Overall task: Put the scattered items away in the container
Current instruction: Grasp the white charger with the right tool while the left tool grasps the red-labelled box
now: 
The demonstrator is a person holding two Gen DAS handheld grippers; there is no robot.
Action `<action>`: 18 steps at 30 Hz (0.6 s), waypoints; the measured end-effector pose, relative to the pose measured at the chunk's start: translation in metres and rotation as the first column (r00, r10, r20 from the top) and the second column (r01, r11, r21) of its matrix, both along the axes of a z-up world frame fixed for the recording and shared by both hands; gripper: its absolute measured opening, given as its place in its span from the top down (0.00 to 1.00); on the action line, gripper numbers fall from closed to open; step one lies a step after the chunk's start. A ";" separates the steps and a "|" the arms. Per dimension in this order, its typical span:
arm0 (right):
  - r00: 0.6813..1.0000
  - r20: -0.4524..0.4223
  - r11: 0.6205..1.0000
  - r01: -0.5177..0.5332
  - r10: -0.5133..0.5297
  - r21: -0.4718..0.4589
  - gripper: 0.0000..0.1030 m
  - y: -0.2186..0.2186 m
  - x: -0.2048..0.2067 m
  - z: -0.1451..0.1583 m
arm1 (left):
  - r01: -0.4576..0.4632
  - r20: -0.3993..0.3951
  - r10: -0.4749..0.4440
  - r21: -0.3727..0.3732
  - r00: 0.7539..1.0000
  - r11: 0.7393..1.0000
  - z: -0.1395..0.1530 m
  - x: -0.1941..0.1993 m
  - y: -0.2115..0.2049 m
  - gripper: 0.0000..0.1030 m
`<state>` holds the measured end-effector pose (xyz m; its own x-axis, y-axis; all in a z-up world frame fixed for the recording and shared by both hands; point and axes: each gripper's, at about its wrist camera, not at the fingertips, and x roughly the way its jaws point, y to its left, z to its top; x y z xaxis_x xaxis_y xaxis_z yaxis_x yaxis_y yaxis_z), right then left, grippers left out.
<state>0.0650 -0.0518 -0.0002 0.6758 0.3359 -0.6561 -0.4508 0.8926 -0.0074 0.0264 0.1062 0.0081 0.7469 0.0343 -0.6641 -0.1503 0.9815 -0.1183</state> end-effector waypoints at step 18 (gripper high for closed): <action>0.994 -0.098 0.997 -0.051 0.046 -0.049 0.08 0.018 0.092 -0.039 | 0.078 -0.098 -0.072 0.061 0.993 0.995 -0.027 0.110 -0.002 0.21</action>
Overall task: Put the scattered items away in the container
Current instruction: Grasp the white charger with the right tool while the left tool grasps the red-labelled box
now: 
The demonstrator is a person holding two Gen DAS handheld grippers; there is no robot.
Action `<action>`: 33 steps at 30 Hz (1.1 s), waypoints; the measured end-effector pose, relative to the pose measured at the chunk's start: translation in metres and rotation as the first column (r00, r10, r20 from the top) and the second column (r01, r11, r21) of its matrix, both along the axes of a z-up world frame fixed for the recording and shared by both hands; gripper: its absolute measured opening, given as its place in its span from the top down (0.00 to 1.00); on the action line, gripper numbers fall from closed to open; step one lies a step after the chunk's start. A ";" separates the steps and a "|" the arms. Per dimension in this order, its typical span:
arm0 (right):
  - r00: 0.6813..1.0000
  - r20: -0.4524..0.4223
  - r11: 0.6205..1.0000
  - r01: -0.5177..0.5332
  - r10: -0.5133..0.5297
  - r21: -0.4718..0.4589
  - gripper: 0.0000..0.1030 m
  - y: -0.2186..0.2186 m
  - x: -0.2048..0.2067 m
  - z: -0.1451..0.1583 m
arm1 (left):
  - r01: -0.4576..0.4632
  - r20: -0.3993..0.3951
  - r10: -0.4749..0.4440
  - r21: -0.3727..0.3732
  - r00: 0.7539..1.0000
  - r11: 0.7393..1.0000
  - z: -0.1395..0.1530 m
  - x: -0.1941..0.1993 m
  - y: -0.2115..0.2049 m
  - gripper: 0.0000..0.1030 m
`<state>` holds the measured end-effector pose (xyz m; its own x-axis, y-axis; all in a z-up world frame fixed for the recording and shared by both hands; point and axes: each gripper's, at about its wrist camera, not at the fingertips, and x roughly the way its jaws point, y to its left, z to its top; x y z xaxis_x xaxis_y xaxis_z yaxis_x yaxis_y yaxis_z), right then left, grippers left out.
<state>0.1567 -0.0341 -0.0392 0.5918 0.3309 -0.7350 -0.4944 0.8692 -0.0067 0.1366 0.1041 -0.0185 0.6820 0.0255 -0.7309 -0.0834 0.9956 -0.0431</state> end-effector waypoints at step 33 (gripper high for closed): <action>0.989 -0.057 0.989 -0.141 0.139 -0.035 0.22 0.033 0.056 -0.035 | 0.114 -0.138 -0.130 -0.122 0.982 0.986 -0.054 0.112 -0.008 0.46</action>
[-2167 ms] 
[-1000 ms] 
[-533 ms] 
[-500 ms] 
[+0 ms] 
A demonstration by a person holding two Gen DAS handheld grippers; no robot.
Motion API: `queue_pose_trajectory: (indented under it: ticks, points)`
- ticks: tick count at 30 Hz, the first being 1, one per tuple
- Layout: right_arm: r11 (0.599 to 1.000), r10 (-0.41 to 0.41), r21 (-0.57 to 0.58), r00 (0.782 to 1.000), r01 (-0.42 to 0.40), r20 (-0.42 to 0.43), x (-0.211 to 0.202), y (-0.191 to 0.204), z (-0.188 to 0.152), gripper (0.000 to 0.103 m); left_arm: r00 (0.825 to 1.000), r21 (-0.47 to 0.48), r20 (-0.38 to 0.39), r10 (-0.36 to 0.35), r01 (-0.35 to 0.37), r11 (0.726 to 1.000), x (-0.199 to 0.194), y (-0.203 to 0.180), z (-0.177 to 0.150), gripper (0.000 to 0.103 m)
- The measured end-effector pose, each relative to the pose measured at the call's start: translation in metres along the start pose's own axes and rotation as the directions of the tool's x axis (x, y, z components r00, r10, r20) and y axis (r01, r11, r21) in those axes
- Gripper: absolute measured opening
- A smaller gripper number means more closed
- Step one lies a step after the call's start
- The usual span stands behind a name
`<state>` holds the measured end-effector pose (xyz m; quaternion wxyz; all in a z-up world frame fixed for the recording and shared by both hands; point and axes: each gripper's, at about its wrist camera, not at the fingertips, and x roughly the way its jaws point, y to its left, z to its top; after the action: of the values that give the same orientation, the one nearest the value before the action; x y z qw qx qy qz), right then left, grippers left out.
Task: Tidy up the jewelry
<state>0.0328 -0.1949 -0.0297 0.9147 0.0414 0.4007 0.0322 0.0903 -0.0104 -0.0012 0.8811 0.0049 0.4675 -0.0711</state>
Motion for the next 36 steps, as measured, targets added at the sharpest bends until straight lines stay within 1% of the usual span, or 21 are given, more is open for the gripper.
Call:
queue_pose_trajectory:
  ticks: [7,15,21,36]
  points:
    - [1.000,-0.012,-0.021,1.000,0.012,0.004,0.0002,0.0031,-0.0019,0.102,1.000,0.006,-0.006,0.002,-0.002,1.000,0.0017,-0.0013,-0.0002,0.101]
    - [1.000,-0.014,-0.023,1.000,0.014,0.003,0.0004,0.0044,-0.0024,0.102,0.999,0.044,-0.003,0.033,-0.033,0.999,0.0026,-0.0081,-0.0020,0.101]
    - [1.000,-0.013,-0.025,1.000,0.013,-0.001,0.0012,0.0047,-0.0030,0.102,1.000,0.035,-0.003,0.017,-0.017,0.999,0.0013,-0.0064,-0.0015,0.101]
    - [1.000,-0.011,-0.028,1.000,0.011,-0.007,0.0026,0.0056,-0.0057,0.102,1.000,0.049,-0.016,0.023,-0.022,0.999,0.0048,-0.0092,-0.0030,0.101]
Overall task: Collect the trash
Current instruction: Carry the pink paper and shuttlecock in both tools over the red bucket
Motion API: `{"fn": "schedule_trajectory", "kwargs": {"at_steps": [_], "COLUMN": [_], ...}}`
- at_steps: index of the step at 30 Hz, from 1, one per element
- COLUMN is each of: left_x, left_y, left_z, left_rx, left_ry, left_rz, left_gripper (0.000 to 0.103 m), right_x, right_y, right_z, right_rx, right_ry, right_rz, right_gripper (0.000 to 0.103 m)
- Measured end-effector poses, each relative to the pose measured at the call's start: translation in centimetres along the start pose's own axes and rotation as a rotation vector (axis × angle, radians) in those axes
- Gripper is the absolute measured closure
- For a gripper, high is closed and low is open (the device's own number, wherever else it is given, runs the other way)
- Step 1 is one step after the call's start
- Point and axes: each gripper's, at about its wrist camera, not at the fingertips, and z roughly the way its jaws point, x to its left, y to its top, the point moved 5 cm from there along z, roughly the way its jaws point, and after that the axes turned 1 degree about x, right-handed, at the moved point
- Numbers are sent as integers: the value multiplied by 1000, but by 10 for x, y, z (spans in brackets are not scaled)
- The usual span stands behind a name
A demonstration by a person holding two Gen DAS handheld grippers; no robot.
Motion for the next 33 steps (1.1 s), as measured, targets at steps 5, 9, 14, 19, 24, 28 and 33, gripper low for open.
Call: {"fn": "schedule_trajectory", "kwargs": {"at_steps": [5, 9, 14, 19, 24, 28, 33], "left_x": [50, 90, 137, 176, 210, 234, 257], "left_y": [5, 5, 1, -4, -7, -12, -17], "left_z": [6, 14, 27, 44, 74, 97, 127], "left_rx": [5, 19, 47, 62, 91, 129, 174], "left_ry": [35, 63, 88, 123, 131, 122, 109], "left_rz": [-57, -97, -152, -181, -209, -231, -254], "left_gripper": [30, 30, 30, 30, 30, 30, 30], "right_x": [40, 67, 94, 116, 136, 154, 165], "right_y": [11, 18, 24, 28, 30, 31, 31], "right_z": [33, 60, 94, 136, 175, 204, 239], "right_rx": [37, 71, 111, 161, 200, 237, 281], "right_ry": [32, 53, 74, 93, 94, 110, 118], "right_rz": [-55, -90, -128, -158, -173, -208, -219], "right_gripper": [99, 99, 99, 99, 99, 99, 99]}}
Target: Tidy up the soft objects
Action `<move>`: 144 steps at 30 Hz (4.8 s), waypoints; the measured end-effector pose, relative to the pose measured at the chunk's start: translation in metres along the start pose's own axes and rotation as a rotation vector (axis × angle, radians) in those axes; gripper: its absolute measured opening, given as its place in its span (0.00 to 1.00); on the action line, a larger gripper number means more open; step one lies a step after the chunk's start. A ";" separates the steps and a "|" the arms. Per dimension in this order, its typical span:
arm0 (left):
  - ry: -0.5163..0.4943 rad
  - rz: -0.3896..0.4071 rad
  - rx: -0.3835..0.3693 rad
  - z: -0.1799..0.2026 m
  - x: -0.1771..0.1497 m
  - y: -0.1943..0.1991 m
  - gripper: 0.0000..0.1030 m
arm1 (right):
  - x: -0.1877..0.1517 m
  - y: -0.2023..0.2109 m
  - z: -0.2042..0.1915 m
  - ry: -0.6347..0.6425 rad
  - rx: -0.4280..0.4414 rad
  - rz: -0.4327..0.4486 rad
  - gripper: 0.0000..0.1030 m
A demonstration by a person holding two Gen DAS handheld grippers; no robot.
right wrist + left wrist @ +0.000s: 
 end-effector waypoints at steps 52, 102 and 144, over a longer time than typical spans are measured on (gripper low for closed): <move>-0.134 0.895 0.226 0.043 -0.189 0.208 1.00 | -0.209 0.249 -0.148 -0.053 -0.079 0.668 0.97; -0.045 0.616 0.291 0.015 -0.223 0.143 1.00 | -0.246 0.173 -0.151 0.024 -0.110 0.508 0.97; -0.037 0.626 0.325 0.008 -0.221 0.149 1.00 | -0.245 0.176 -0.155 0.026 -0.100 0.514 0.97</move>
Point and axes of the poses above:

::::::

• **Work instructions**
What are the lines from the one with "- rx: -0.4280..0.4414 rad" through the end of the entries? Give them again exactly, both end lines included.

• **Answer section**
  - rx: -0.4280..0.4414 rad
  - rz: -0.4327..0.4486 rad
  - gripper: 0.0000..0.1030 m
A demonstration by a person holding two Gen DAS handheld grippers; no robot.
right wrist + left wrist @ +0.000s: 
 end-effector waypoints at steps 52, 102 and 144, over a longer time than typical spans are measured on (gripper low for closed): <move>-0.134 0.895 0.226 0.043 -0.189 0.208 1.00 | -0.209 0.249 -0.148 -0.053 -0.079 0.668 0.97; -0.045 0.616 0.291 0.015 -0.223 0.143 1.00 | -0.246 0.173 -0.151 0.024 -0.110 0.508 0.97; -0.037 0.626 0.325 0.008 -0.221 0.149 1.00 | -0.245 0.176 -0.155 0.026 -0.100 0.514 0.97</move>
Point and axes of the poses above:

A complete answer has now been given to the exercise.